With Pakistan facing unprecedented challenges and pressures across a broad front, the critical question is: can the dire situation be turned around, or is it too late? An unequivocal and immediate return to constitutional rule and the rule of law is the only way forward. The timely holding of free and fair elections by a credible and neutral set-up, and the transfer of power without impediment or conditions to the elected civilian government will defuse the multiple pressures that have built up.
Unconstitutional measures to delay elections and prop a discredited and failed set-up, or extra-constitutional measures to impose a technocratic government, will only deepen the fissures and not lead to either political or economic stability.

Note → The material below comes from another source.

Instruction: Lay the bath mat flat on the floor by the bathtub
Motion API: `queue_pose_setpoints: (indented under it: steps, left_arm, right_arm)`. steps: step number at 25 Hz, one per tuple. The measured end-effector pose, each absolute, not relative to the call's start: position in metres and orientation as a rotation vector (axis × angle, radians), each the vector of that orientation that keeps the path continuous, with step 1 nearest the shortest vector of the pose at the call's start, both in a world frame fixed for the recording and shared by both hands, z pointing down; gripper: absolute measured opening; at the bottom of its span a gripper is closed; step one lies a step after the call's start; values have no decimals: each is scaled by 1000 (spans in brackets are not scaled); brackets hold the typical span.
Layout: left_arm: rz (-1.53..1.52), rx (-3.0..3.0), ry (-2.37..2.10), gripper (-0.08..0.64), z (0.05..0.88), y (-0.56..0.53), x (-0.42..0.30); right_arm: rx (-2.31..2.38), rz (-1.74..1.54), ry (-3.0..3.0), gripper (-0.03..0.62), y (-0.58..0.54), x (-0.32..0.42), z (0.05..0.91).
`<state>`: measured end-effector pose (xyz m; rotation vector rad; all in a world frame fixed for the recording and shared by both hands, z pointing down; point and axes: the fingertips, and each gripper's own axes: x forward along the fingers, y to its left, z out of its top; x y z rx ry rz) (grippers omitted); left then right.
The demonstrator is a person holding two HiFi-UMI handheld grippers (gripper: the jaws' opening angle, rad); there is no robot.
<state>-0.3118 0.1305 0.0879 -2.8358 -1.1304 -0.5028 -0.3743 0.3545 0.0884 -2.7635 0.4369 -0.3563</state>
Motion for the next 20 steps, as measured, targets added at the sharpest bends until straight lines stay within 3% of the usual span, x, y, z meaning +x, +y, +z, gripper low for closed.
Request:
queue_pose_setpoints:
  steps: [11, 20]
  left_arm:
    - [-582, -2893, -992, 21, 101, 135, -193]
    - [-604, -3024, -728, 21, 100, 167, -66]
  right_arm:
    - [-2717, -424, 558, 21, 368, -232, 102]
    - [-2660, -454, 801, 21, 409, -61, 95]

Ultimately, however, the answer revolves less around what needs to be done and more around who will step up. Who amongst the current actors on stage will be able to rise above petty egos and self-interested behaviour, however destructive to the national or institutional cause, and take a stand for following the constitutional path? (Sadly, if even ‘brother’ judges of the Supreme Court cannot demonstrate the requisite behaviour at a moment of extreme national peril, then it is expecting too much from the other lower-calibre players involved. We appear to be well and truly marching to the drumbeat of the March of Folly.)
To be sure, the window of opportunity to stave off the worst possible outcome has become narrower, and a chain of events with its own internal logic and momentum has been set in motion that could lead to unintended consequences and highly uncertain as well as undesirable outcomes.
Each passing day brings us closer to the edge. If Pakistan is to avoid Lebanon’s fate, the time to act has nearly run out.